Using the records below, give again exactly the lines from the line that contains "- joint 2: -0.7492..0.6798" through the line that contains "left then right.", both ends included, and only those.

========

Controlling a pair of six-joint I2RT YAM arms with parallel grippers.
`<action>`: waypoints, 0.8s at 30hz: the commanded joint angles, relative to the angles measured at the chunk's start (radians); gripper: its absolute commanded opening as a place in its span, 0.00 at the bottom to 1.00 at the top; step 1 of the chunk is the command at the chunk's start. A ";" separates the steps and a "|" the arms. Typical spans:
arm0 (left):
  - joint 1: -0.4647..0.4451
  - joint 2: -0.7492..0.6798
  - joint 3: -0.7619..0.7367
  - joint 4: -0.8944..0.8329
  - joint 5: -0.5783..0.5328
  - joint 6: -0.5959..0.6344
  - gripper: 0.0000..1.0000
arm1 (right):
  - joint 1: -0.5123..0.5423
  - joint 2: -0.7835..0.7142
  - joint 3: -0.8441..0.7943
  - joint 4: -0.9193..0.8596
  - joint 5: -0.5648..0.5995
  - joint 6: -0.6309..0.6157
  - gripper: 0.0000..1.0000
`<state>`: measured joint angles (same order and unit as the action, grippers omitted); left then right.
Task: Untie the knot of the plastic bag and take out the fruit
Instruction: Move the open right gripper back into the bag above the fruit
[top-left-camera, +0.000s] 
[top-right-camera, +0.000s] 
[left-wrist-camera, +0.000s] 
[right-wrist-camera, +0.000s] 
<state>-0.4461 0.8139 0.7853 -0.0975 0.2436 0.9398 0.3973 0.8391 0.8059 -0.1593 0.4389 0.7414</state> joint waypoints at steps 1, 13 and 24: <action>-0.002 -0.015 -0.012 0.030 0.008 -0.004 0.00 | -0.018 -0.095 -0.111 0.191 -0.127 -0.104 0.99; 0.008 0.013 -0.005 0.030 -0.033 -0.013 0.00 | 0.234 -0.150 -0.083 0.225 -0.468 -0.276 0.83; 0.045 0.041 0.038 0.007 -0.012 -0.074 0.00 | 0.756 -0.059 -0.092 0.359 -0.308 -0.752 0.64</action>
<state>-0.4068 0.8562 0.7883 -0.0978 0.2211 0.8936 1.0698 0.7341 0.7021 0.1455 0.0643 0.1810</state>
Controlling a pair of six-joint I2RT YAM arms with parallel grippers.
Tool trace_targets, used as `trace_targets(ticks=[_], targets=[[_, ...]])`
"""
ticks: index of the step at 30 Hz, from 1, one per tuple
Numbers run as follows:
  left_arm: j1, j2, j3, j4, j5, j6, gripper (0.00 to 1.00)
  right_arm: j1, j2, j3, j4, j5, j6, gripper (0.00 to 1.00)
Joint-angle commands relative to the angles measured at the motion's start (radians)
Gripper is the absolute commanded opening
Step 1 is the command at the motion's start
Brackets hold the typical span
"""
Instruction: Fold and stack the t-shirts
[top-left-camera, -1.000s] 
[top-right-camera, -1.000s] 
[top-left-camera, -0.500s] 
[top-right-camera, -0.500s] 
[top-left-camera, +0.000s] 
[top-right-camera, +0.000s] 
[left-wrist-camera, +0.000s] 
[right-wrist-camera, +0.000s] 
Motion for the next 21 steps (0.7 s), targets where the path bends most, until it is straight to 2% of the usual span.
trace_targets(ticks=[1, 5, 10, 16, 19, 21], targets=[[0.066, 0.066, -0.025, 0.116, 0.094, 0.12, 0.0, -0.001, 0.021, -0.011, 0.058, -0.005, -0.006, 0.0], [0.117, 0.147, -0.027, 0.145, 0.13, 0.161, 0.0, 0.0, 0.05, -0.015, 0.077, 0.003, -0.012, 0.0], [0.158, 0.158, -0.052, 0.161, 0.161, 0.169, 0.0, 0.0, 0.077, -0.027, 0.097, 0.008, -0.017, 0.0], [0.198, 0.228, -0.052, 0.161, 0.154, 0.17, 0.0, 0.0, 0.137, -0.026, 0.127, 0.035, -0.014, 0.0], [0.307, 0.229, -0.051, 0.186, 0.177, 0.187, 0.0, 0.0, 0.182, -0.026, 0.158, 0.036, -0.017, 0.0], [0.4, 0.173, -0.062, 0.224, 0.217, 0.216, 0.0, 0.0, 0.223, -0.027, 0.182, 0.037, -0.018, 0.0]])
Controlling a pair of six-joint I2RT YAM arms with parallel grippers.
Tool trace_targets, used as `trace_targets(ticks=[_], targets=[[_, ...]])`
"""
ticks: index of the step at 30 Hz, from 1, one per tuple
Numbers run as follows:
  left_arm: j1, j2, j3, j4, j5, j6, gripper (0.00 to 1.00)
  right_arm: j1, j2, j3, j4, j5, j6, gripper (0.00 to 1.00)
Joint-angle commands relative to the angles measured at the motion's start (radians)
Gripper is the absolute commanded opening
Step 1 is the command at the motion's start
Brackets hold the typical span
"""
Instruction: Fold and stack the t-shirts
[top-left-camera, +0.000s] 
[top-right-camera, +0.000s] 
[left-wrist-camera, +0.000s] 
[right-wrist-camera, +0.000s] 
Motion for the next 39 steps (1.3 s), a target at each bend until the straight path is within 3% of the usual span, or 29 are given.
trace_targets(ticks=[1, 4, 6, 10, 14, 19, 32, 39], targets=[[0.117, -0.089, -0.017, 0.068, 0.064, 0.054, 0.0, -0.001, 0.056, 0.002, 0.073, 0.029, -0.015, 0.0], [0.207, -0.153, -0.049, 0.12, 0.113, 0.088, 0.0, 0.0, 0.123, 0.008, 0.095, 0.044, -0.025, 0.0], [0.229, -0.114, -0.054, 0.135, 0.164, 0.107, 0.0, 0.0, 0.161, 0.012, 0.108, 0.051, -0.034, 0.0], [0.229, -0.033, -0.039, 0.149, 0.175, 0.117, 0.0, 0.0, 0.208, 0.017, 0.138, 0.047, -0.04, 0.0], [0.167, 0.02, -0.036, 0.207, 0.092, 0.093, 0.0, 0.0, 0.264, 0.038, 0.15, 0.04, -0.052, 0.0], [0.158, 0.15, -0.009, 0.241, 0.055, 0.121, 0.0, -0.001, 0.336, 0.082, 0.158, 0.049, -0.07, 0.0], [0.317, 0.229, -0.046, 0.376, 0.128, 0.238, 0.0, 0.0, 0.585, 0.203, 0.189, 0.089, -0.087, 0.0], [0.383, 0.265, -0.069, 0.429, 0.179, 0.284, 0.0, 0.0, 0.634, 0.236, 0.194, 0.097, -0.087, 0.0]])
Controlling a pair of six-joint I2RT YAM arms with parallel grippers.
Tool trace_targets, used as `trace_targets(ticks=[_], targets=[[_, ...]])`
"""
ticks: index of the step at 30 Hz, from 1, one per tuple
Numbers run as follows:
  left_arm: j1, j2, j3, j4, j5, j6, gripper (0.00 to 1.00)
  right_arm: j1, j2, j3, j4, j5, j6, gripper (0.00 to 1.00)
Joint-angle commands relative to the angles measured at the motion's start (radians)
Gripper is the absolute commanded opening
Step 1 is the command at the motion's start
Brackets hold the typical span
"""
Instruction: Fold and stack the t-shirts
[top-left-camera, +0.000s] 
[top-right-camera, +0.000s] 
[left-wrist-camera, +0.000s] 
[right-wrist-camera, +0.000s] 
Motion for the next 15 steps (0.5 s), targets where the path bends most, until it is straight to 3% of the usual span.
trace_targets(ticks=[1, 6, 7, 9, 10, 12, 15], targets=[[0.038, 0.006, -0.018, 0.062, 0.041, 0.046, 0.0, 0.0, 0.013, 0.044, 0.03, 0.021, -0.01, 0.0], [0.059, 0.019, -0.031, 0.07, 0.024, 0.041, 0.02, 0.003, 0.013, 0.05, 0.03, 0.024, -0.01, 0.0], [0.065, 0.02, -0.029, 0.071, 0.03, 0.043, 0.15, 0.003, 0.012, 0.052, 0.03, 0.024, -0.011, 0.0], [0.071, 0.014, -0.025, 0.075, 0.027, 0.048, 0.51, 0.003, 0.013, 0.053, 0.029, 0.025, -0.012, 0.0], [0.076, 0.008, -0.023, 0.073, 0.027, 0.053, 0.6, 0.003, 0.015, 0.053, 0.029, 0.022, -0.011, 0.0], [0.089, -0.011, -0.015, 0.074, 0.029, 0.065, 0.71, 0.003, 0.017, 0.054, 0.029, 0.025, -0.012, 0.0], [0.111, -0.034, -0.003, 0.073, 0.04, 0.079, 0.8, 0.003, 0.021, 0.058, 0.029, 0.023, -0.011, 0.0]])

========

:: Output of the task ::
  - joint 2: -0.7492..0.6798
  - joint 3: -0.7619..0.7367
  - joint 4: -0.8944..0.8329
  - joint 5: -0.5783..0.5328
  - joint 6: -0.5959..0.6344
  - gripper: 0.0000..1.0000
arm1 (right):
  - joint 1: -0.5123..0.5423
  - joint 2: -0.7835..0.7142
  - joint 3: -0.8441..0.7943
  - joint 4: -0.9193..0.8596
  - joint 5: -0.5648..0.5995
  - joint 6: -0.6309..0.6157
  - gripper: 0.0000..1.0000
`<state>`: measured joint angles (same order and unit as the action, grippers omitted); left then right.

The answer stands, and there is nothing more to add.